A couple of weeks back, the Champaign City Council supported a resolution to force retailers to charge for disposable plastic bags, about $0.05 per bag. Personally, I think this is a really bad idea in support of a laudable goal.
Sure, it's good to reduce waste and litter in our community. But the only way a tax like this would work is if the fee is large enough to actually cause people to change their behavior. I don't know about you, but five or six bags adding up to an extra $0.25 on my grocery bill isn't going to make me go out of my way. (I do normally use reusable bags, but occasionally forget to bring them.) Anything under a buck, maybe $0.50 isn't going to register on my radar.
But then I noticed this quote from the mayor:
I don't know where we get extra money for education, unless we charge five cents for plastic bags, I guess.

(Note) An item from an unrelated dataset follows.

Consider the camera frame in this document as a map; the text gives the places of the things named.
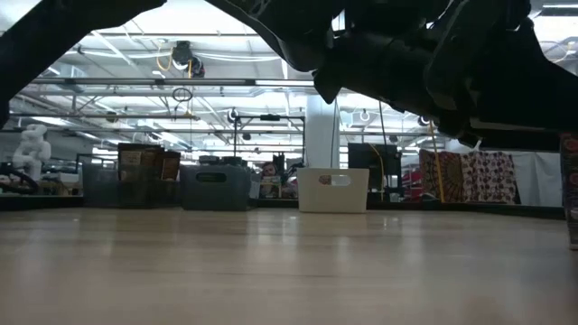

So if the point of this tax is not to change people's behavior, but to raise money, maybe the whole point of placing the per-bag fee so low is so that it doesn't cause people to change their behavior, raising the amount of revenue.
Or am I just being paranoid?
1 comment:
I thought the point of the tax was to alter behavior, too. The using it to fund education thing is a bit of a surprise. You're probably right that the tax is low enough that it won't have any effect on behavior. I wonder, though, will it raise all that much money either?